A while ago, I read this line in The Almanack of Naval Ravikant, and it kept me thinking. I could roughly grasp what the author meant, but it felt too condensed and abstract, as if a complex social phenomenon had been compressed into a single sentence.
It wasn’t until I read Status and Culture: How Our Desire for Social Rank Creates Taste, Identity, Art, Fashion, and Constant Change that the concept suddenly became much more concrete. The book’s discussion of “status” made me start to truly understand how civilization responds to the same question: how humans decide who deserves resources, who deserves respect, and who is considered “more valuable.”
And these seemingly boundless cultural phenomena—taste, trends, aesthetics, fashion—all operate around one core: people want to be seen, recognized, and chosen.
「文明是為了回答誰能夠交配這個問題而存在的。」
前陣子在《納瓦爾寶典》中讀到的這句話讓我反覆琢磨。其實能大概抓到作者想表達的意思,但總覺得這句話有點太濃縮、太抽象,像是把一個複雜的社會現象壓縮在一個簡單的句子裡面。
但最近讀了 W‧大衛‧馬克思的《階級與品味:隱藏在文化審美與流行趨勢背後的地位渴望》,這個概念突然變得具體很多。作者在這本書裡談「地位」的方式,讓我對文明怎麼回應同一個問題:人類怎麼決定誰值得資源、誰值得被尊重、誰被視為「更有價值」? 有更多理解
而這些看似漫無邊界的文化現象——審美、流行、品味、潮流,全都繞著一個核心在運轉:人們想被看見、被承認、被選擇。
Status Is Competition in a Different Form
地位就是一種換了包裝的競爭
Status is not something that appeared only after humans developed civilization; it has been a fundamental drive throughout human evolution.
In the hunter-gatherer era, status could come from skills, courage, the amount of meat brought back to the camp, or the ability to unite the tribe. People with high status naturally gained more resources and more mating opportunities—a practical outcome in biology.
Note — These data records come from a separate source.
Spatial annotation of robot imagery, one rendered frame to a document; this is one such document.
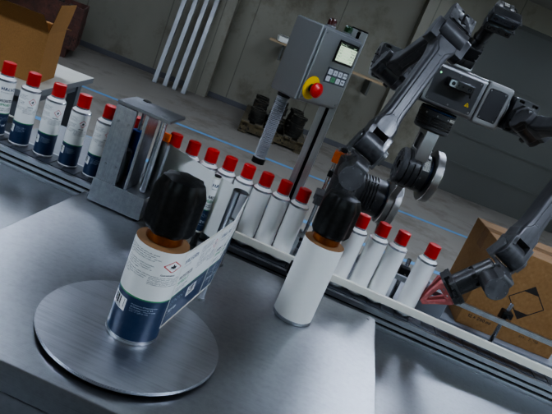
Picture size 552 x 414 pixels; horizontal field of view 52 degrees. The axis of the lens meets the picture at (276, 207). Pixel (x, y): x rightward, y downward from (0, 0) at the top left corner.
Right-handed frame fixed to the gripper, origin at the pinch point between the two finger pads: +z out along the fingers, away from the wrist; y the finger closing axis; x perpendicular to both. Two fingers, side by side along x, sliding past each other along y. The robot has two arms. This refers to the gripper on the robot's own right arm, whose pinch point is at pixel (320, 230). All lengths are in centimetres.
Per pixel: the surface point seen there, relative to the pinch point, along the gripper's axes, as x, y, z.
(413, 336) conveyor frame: 0.4, 32.4, 16.6
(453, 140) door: 780, 162, 27
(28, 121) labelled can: 5, -83, 5
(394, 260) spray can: 3.7, 20.3, 0.9
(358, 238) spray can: 3.5, 9.6, -0.8
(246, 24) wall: 740, -196, -18
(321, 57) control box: 7.4, -16.4, -38.6
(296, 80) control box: 6.5, -20.1, -31.1
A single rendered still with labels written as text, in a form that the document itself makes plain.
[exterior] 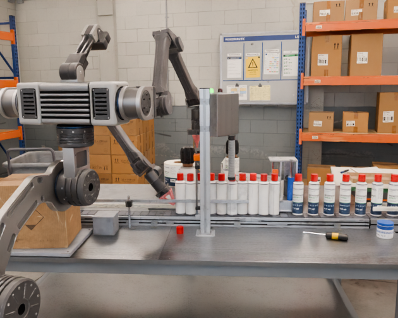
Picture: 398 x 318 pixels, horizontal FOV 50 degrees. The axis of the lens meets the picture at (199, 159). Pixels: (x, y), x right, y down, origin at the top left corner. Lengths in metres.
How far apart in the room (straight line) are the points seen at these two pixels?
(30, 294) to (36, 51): 6.74
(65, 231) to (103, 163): 3.85
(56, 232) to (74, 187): 0.31
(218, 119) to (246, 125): 4.65
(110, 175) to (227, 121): 3.86
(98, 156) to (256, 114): 2.42
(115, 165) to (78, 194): 4.01
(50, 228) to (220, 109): 0.87
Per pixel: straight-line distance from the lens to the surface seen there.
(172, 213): 2.15
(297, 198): 2.12
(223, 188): 2.08
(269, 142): 6.50
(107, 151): 5.63
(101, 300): 2.81
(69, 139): 1.61
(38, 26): 7.92
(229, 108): 1.94
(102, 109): 1.53
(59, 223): 1.86
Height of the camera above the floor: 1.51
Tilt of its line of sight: 10 degrees down
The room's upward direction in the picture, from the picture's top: 1 degrees counter-clockwise
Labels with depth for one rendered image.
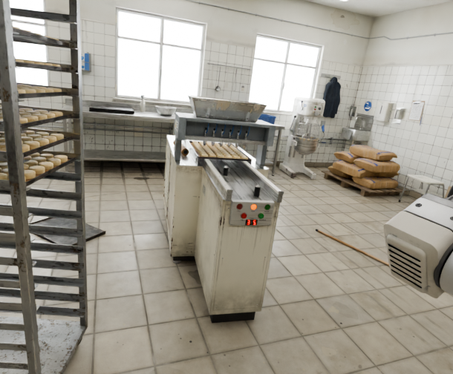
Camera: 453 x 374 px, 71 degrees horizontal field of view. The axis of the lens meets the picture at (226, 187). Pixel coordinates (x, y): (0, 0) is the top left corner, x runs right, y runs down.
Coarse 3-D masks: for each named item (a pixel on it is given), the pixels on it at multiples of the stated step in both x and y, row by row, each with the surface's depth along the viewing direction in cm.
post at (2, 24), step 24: (0, 0) 79; (0, 24) 81; (0, 48) 83; (0, 72) 84; (24, 192) 97; (24, 216) 98; (24, 240) 100; (24, 264) 102; (24, 288) 105; (24, 312) 108
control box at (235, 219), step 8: (232, 200) 169; (240, 200) 170; (248, 200) 172; (256, 200) 173; (264, 200) 175; (272, 200) 176; (232, 208) 169; (248, 208) 171; (256, 208) 172; (264, 208) 173; (272, 208) 174; (232, 216) 170; (240, 216) 171; (248, 216) 172; (256, 216) 173; (264, 216) 175; (272, 216) 176; (232, 224) 172; (240, 224) 173; (256, 224) 175; (264, 224) 176
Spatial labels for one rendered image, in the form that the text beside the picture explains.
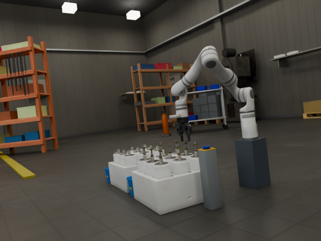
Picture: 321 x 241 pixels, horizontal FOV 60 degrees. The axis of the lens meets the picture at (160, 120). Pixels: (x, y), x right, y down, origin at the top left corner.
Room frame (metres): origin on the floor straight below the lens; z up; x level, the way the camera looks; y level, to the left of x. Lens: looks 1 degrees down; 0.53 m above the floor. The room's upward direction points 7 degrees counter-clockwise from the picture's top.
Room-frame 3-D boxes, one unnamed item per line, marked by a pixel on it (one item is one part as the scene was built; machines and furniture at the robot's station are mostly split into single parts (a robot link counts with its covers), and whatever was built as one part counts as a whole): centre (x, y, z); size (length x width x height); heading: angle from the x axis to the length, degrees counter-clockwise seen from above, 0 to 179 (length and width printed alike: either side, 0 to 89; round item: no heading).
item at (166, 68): (10.48, -0.32, 1.19); 2.64 x 0.70 x 2.39; 123
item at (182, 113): (1.75, -0.12, 0.52); 0.11 x 0.09 x 0.06; 123
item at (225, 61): (8.57, -2.54, 1.15); 1.21 x 1.04 x 2.31; 33
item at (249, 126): (1.79, -0.56, 0.39); 0.09 x 0.09 x 0.17; 33
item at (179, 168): (1.60, -0.08, 0.16); 0.10 x 0.10 x 0.18
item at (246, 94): (1.79, -0.56, 0.54); 0.09 x 0.09 x 0.17; 48
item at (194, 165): (1.65, -0.19, 0.16); 0.10 x 0.10 x 0.18
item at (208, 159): (1.48, -0.23, 0.16); 0.07 x 0.07 x 0.31; 26
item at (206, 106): (9.80, -1.87, 0.59); 1.20 x 0.80 x 1.19; 33
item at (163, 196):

Today, although there are no mammoths, the equivalents are just different in form. Income and professional ability, social networks, influence, social capital, visibility on platforms, and whether others consider us “reliable and valuable”—these are the modern equivalents.
Civilization has made these competitions more complex and elegant, but the logic has not changed.
地位並不是人類有了文明以後才有的東西,而是在演化史中的基本動力。在狩獵採集時代,地位可能來自技能、勇氣、帶回營地的肉量,或凝聚族人的能力。而高地位的人,理所當然會獲得更多資源與更多交配機會,這是生物學中很務實的結果。
今天雖然沒有長毛象了,但等價物只是換了一種樣子。例如收入與專業能力 / 人脈、影響力、社會資本 / 在平台上能不能被看到 / 他人是否認為我們「可靠、有價值」。
文明讓這些競爭變得更複雜、更優雅,但邏輯沒有變。
Culture Is the Tool We Use to Draw Boundaries
文化是我們拿來劃界線的工具
If status is the driving force, culture is the mechanism humans use to sort themselves.
Culture does not exist because humans are naturally drawn to beauty; it exists because society needs shared conventions to distinguish who is high, who is low. Throughout history, this mechanism has left very clear traces.
In medieval Europe, sumptuary laws dictated who could wear what fabrics, colors, and decorations. Clothing was not a personal choice, but part of the system. Purple became associated with royalty not because it was inherently beautiful, but because the dye was expensive, making it an untouchable symbol of hierarchy.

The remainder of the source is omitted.